## [TASK REQUIREMENTS]
Identify all lines of the data containing the string "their" and copy them.

## [RAW DATA]
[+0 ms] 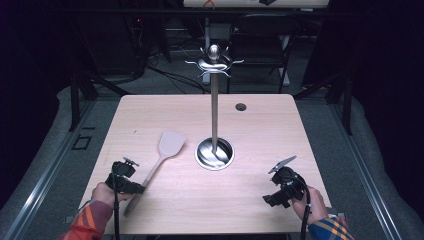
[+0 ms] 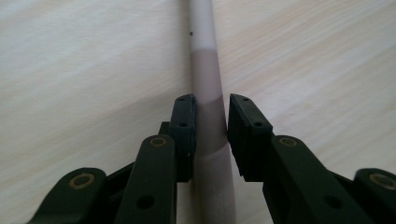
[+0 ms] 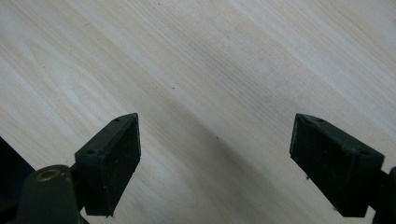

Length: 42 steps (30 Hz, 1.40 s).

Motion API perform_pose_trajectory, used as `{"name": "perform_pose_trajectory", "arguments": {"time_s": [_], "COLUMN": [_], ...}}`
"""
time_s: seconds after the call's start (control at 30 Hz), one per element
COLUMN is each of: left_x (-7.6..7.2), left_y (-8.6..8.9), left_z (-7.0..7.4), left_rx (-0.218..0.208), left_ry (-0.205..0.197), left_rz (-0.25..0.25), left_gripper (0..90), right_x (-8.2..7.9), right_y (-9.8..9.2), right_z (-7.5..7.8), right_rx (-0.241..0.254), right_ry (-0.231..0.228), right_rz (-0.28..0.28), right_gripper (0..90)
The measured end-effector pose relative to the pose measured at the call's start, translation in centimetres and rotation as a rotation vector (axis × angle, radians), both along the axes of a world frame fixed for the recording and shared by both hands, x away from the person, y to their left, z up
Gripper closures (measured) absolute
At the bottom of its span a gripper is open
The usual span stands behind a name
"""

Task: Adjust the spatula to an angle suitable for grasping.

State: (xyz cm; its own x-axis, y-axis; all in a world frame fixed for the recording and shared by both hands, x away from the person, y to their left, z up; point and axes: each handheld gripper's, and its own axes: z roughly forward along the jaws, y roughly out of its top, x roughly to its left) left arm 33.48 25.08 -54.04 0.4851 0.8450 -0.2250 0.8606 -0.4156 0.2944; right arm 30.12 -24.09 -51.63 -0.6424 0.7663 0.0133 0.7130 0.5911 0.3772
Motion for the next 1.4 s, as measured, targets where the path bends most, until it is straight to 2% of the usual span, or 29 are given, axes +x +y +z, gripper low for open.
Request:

## [ANSWER SECTION]
The measured end-effector pose relative to the pose measured at the call's start, translation in centimetres and rotation as a rotation vector (axis × angle, radians), both along the axes of a world frame fixed for the recording and shared by both hands, x away from the person, y to their left, z up
State: (xyz cm; its own x-axis, y-axis; all in a world frame fixed for the recording and shared by both hands, x away from the person, y to their left, z up; point and axes: each handheld gripper's, and its own axes: z roughly forward along the jaws, y roughly out of its top, x roughly to its left) left arm 33.48 25.08 -54.04 0.4851 0.8450 -0.2250 0.8606 -0.4156 0.2944; right arm 30.12 -24.09 -51.63 -0.6424 0.7663 0.0133 0.7130 0.5911 0.3772

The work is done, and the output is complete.